▶ _TASK DESCRIPTION_: Set down the data again in full, keeping every line exactly as it is.

▶ _INFORMATION PROVIDED_:
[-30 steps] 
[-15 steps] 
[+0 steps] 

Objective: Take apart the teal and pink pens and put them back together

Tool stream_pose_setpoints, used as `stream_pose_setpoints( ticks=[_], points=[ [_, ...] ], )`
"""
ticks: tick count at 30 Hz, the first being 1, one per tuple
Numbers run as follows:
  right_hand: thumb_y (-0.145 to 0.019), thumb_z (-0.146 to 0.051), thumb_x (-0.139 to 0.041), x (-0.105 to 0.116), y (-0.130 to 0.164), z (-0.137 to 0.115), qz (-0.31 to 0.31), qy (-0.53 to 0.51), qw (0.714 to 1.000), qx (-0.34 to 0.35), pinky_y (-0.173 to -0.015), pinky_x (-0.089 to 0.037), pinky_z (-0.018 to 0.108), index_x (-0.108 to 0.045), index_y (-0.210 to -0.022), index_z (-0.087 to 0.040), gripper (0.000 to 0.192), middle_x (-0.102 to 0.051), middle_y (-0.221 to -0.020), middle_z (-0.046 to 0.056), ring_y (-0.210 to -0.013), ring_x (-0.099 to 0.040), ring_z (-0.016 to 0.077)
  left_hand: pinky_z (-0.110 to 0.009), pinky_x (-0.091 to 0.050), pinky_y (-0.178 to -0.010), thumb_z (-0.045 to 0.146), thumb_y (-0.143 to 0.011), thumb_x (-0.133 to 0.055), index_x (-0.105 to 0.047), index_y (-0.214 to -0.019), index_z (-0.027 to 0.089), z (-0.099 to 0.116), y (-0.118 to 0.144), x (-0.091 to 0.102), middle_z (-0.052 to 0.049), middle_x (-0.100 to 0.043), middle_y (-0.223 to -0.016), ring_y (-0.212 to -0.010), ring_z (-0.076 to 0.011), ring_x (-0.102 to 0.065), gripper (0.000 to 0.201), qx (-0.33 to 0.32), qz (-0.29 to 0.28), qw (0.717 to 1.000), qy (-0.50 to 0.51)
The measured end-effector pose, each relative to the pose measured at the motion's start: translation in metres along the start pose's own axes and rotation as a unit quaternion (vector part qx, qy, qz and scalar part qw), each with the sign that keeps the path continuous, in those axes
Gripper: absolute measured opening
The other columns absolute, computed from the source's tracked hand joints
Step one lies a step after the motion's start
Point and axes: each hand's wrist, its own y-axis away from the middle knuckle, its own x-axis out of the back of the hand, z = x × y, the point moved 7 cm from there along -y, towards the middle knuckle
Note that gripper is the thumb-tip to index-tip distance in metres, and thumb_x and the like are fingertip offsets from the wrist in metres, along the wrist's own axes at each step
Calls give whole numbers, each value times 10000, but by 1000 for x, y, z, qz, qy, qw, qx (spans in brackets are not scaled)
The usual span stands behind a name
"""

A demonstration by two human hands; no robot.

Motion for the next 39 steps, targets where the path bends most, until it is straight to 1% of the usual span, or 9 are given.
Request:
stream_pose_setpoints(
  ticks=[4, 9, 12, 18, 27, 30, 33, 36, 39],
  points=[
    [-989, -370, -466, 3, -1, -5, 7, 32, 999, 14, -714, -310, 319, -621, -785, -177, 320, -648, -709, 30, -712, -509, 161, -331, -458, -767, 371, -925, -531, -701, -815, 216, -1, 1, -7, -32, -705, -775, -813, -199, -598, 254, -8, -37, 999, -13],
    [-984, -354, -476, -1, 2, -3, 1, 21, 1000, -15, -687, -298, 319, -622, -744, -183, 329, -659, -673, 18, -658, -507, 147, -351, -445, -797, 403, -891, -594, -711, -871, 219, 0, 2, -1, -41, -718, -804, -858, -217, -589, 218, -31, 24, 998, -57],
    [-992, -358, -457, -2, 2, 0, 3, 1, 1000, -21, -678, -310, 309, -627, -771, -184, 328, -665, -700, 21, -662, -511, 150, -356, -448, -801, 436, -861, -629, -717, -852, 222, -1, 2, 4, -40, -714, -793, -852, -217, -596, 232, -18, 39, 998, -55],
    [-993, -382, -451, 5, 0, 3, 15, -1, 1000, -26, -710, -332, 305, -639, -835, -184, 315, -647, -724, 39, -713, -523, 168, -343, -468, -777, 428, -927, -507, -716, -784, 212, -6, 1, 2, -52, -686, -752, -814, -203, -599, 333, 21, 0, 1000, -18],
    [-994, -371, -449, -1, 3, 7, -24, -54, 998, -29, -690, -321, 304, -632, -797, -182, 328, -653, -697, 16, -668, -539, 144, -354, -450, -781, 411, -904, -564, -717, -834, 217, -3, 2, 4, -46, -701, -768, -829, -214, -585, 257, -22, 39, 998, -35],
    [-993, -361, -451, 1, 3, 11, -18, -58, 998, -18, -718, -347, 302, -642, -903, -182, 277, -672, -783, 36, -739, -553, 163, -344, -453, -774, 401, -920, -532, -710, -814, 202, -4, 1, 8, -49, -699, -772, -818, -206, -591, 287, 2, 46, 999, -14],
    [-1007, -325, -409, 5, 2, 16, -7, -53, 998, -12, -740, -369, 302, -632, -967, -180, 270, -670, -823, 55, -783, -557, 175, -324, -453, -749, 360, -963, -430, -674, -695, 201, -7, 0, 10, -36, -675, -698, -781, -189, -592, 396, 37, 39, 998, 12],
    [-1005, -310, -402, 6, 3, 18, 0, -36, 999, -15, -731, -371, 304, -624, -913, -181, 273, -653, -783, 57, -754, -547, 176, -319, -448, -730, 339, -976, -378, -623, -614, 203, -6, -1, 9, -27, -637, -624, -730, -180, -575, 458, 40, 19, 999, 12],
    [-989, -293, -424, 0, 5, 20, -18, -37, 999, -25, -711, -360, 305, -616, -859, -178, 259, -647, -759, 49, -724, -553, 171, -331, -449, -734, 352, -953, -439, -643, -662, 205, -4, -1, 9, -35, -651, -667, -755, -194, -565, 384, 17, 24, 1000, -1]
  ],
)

▶ _SOLUTION TO THIS EXERCISE_:
[-30 steps] 
[-15 steps] 
[+0 steps] 

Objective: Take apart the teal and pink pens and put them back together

Tool stream_pose_setpoints, used as `stream_pose_setpoints( ticks=[_], points=[ [_, ...] ], )`
"""
ticks: tick count at 30 Hz, the first being 1, one per tuple
Numbers run as follows:
  right_hand: thumb_y (-0.145 to 0.019), thumb_z (-0.146 to 0.051), thumb_x (-0.139 to 0.041), x (-0.105 to 0.116), y (-0.130 to 0.164), z (-0.137 to 0.115), qz (-0.31 to 0.31), qy (-0.53 to 0.51), qw (0.714 to 1.000), qx (-0.34 to 0.35), pinky_y (-0.173 to -0.015), pinky_x (-0.089 to 0.037), pinky_z (-0.018 to 0.108), index_x (-0.108 to 0.045), index_y (-0.210 to -0.022), index_z (-0.087 to 0.040), gripper (0.000 to 0.192), middle_x (-0.102 to 0.051), middle_y (-0.221 to -0.020), middle_z (-0.046 to 0.056), ring_y (-0.210 to -0.013), ring_x (-0.099 to 0.040), ring_z (-0.016 to 0.077)
  left_hand: pinky_z (-0.110 to 0.009), pinky_x (-0.091 to 0.050), pinky_y (-0.178 to -0.010), thumb_z (-0.045 to 0.146), thumb_y (-0.143 to 0.011), thumb_x (-0.133 to 0.055), index_x (-0.105 to 0.047), index_y (-0.214 to -0.019), index_z (-0.027 to 0.089), z (-0.099 to 0.116), y (-0.118 to 0.144), x (-0.091 to 0.102), middle_z (-0.052 to 0.049), middle_x (-0.100 to 0.043), middle_y (-0.223 to -0.016), ring_y (-0.212 to -0.010), ring_z (-0.076 to 0.011), ring_x (-0.102 to 0.065), gripper (0.000 to 0.201), qx (-0.33 to 0.32), qz (-0.29 to 0.28), qw (0.717 to 1.000), qy (-0.50 to 0.51)
The measured end-effector pose, each relative to the pose measured at the motion's start: translation in metres along the start pose's own axes and rotation as a unit quaternion (vector part qx, qy, qz and scalar part qw), each with the sign that keeps the path continuous, in those axes
Gripper: absolute measured opening
The other columns absolute, computed from the source's tracked hand joints
Step one lies a step after the motion's start
Point and axes: each hand's wrist, its own y-axis away from the middle knuckle, its own x-axis out of the back of the hand, z = x × y, the point moved 7 cm from there along -y, towards the middle knuckle
Note that gripper is the thumb-tip to index-tip distance in metres, and thumb_x and the like are fingertip offsets from the wrist in metres, along the wrist's own axes at each step
Calls give whole numbers, each value times 10000, but by 1000 for x, y, z, qz, qy, qw, qx (spans in brackets are not scaled)
The usual span stands behind a name
"""

A demonstration by two human hands; no robot.

Motion for the next 39 steps, targets where the path bends most, until it is straight to 1% of the usual span, or 9 are given.
Request:
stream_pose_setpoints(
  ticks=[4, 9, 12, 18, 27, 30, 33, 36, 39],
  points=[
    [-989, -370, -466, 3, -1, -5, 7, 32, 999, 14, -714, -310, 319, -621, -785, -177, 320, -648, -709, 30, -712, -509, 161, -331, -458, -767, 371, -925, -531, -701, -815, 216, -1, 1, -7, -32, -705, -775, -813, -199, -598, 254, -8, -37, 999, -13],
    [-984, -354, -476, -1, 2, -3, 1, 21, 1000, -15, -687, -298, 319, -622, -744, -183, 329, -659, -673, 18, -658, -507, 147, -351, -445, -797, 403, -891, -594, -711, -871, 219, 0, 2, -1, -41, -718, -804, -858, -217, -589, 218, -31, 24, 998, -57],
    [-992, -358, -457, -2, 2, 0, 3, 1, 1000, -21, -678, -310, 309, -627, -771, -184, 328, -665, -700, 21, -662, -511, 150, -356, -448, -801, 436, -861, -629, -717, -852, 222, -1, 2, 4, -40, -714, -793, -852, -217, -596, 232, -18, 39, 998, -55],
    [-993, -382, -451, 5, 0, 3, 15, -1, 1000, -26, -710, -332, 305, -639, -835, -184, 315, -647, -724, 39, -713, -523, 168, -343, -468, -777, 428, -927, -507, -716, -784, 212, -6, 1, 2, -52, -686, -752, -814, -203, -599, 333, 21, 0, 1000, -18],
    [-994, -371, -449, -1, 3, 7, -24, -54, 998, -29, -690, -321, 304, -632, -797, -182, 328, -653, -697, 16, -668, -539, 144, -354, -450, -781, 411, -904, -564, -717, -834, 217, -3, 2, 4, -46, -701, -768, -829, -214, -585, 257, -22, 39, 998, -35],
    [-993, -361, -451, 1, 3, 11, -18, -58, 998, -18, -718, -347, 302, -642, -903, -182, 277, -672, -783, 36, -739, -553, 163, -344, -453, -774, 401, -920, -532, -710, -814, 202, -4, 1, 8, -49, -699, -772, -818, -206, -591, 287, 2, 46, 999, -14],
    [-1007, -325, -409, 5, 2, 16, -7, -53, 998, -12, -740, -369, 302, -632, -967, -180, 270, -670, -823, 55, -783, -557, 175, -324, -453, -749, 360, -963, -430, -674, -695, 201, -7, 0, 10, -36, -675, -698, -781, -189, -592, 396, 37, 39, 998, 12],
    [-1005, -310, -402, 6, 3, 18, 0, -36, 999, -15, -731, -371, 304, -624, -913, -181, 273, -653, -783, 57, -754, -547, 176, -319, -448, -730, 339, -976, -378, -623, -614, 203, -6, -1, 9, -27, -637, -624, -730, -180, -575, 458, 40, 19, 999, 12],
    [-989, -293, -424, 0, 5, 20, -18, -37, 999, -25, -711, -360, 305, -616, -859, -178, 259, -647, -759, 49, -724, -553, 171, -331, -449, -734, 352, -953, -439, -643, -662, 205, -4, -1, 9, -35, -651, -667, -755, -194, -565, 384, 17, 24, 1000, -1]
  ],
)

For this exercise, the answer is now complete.